TESTING AND CERTIFICATION

ETAC was chaired by the IEBC Commissioner in charge of ICT, with the IEBC Director as the Secretary. Its mandate is defined under part XI of the Elections Technology Regulations of 2017, which states in Section 32 paragraph 2:

‘The Committee shall—

(a) regularly engage with stakeholders in order to sensitise them on the progress of adoption and use of election technology in the electoral process, and

(b) receive regular updates on the status of election technology

In other words, the Chairman of IEBC, Mr. Chebukati, the political parties and professional bodies already had a legal forum and mechanism in which to engage on all matters related to IEBC and elections technology.

All pertinent technology queries in the memo would have found objective resolutions from a single sitting of  the ETAC. 

As it is now, we have a partisan situation where serious ICT queries have been raised, but politicised such that whatever the response that may be given, one side of the political divide is bound to discard it, while the other may readily accept it.

It is a poisoned environment that clouds the issues through political and ethnic lens to the point where we may never get to know the accurate or truthful position on the issues raised.

And this means going into the repeated election with the problems not fixed given the strongly held partisan positions.

PUBLIC FIASCO

So why couldn’t Mr Chebukati use the established ETAC framework to get to the bottom of technology queries?  The simple answer is that sometime in June this year, some busy Kenyan went to the High Court and managed to convince a judge to declare ETAC unconstitutional

ETAC was declared unconstitutional supposedly because it would interfere with the constitutional independence of IEBC.

This court ruling subsequently led to the disbandment of ETAC, setting the stage for current public fiasco we are witnessing.

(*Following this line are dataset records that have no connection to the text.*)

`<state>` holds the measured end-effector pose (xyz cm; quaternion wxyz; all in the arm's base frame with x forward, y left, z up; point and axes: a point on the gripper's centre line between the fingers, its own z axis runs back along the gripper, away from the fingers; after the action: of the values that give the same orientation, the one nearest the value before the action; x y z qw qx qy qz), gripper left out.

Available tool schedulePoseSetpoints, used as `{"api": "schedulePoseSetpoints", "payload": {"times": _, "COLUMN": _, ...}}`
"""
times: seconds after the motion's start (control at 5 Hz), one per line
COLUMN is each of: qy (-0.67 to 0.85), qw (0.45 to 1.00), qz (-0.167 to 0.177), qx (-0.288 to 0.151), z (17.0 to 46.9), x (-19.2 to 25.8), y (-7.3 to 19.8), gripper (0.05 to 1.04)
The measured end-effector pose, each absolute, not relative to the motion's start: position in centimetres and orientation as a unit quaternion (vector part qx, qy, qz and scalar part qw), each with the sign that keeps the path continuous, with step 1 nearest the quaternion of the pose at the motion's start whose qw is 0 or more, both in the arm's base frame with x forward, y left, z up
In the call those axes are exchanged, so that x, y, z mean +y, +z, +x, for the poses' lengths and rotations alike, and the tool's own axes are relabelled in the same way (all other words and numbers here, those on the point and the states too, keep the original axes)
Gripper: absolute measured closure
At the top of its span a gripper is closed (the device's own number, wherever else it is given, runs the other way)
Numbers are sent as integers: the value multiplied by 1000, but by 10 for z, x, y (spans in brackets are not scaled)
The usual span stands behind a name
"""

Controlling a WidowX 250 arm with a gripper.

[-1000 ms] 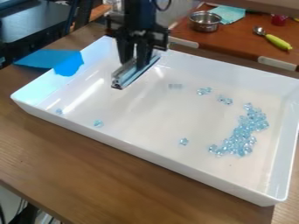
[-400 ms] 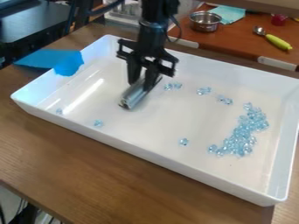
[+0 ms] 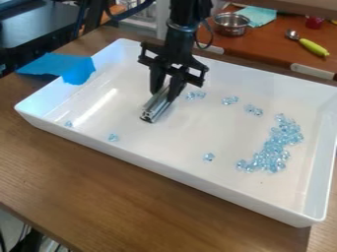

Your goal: Sweep into pile

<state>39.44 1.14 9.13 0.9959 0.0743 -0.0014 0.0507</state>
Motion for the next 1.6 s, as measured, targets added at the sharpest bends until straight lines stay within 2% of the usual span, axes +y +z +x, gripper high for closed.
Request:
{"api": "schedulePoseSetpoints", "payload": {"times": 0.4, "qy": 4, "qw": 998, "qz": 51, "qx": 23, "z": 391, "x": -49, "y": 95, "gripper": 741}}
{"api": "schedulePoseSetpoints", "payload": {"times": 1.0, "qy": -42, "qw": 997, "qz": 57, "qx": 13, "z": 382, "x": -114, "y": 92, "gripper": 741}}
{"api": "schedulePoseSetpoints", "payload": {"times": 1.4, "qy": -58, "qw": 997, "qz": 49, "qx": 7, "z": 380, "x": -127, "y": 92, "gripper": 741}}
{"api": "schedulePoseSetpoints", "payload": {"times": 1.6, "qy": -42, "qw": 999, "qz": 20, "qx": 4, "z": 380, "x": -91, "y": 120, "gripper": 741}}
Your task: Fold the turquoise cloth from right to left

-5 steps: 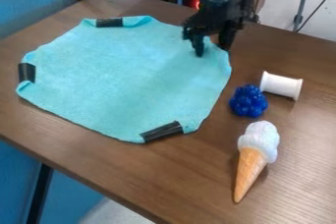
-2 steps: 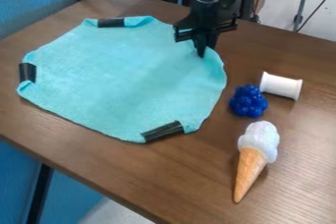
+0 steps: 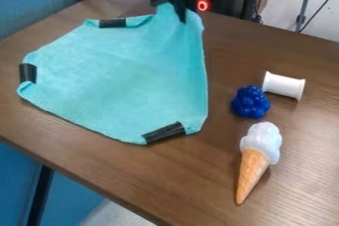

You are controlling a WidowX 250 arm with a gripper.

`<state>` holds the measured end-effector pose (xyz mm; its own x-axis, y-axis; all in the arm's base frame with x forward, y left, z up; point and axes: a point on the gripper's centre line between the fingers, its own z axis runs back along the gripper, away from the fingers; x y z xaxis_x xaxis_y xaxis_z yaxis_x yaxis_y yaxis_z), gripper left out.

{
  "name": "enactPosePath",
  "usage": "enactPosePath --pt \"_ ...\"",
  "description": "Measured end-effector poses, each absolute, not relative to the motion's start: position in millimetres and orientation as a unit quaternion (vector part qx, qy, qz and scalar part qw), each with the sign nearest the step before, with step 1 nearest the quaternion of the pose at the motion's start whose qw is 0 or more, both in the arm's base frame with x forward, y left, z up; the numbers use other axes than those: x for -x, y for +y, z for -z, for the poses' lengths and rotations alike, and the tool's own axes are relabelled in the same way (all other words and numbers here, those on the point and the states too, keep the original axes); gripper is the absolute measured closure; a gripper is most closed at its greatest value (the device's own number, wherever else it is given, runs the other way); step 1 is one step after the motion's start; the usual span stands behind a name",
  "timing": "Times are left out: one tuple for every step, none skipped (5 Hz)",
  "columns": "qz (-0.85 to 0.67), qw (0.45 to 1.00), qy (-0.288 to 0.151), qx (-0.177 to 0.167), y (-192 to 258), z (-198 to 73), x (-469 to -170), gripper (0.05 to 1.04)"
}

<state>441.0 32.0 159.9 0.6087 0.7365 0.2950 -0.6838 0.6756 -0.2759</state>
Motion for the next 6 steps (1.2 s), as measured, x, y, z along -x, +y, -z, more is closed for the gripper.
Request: enactPosePath --pt "-0.398 0.894 -0.194 0.069 57.2 -164.6 -409.5 1.015" --pt "-0.396 0.896 -0.194 0.056 86.4 -160.5 -373.0 1.015" --pt "-0.403 0.896 -0.183 0.041 116.8 -155.2 -339.5 1.015" --pt "-0.398 0.898 -0.181 0.035 144.4 -160.5 -316.1 1.015" --pt "-0.402 0.897 -0.18 0.022 166.9 -163.0 -299.7 1.015" --pt "-0.425 0.893 -0.148 -0.003 188.1 -160.3 -276.1 0.997"
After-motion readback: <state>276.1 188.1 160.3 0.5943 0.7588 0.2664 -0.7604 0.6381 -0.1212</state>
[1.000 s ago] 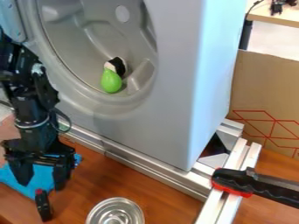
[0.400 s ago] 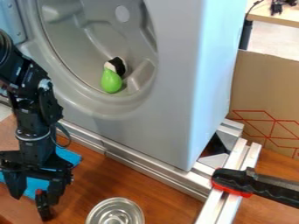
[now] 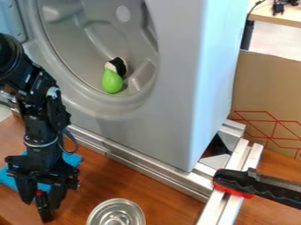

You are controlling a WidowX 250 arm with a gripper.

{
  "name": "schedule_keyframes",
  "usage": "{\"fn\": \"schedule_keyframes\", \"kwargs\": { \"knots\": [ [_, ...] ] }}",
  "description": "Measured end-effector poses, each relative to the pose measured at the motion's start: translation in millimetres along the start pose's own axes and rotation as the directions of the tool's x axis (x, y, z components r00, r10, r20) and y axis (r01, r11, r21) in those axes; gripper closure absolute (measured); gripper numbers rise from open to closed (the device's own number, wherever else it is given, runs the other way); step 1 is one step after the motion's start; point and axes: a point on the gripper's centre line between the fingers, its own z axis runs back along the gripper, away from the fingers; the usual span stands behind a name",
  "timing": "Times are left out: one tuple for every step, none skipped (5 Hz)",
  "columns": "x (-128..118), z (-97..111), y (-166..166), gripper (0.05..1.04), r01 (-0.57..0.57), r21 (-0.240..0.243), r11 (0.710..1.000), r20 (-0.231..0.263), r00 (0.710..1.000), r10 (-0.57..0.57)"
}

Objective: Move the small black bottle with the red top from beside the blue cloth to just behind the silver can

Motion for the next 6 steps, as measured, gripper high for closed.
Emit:
{"fn": "schedule_keyframes", "kwargs": {
  "knots": [
    [-2.5,-1.9,-2.5,0.707,-0.007,-0.015,1.0,0.005,1.0,0.007],
    [-2.8,9.6,-9.4,0.742,-0.027,-0.057,0.998,0.05,0.998,0.03],
    [-0.4,37.9,-20.6,0.742,-0.051,-0.126,0.991,0.138,0.988,0.068],
    [20.8,64.5,-38.7,0.742,-0.173,-0.248,0.953,0.195,0.955,0.224],
    [37.7,69.4,-48.6,0.742,-0.389,-0.339,0.857,0.133,0.882,0.453],
    [45.8,64.0,-59.8,0.742,-0.428,-0.41,0.805,0.092,0.859,0.504]
  ]
}}
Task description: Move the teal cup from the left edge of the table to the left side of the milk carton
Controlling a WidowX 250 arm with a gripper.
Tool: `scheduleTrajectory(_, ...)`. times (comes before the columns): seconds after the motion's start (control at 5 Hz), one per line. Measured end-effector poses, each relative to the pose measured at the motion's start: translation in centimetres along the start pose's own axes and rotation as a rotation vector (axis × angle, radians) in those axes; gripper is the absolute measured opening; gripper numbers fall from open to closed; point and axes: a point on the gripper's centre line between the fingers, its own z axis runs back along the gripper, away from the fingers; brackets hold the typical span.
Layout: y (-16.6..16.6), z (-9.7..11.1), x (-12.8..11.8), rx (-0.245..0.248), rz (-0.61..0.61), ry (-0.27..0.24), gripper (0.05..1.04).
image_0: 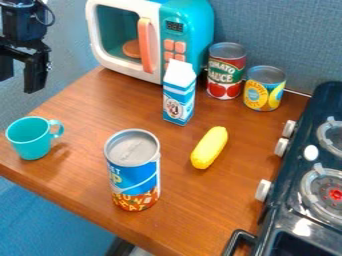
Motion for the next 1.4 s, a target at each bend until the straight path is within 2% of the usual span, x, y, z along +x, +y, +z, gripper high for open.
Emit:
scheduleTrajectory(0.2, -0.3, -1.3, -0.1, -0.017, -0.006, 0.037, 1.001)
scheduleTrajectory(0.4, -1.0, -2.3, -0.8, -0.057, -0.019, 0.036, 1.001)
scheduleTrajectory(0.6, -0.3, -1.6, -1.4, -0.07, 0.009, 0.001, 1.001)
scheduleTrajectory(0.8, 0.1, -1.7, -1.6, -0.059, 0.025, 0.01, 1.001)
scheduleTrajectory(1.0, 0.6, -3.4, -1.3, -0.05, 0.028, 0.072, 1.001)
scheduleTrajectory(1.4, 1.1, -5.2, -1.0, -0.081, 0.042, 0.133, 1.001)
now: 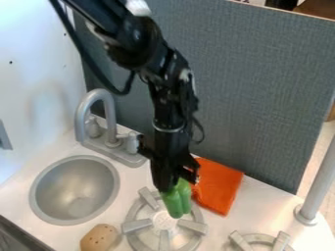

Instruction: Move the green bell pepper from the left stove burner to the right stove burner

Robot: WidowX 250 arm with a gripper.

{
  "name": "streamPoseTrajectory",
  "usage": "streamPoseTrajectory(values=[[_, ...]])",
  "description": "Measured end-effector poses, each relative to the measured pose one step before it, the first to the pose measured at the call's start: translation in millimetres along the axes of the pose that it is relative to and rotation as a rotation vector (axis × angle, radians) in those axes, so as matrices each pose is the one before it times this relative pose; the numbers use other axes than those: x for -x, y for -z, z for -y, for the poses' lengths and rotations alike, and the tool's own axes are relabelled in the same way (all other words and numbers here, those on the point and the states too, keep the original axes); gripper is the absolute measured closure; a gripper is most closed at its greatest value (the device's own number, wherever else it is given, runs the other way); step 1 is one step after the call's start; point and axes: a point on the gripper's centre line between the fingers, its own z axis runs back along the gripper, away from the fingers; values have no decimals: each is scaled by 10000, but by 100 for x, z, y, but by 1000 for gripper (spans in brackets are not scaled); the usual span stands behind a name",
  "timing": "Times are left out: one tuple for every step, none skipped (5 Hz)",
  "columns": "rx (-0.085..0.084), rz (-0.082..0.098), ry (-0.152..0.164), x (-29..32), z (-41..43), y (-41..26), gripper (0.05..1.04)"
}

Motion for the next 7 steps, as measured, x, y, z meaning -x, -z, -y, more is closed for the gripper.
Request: streamPoseTrajectory(values=[[-37, 277, 485, 370, 1275, -1185, 985], [-377, -5, 787, 25, 2278, 17, 985], [-173, 283, 797, -424, 2260, -74, 985], [-217, -224, 698, -939, 2361, 1305, 985], [-204, -60, 588, -366, 1731, 588, 985], [-142, -75, 463, -299, 2022, 1093, 985], [159, 106, 391, -935, 1510, 184, 985]])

Serious ICT issues are being raised on social media without any assurance of proper resolution.

In the absence of a framework that allows stakeholders to engage IEBC on technology issues, we shall continue to witness ICT facts mixed with a large dose of fiction being transacted online by anyone and everyone.

It's high time someone went back to court and appealed the decision of the High Court so that we can solve our technology problems in a sober manner.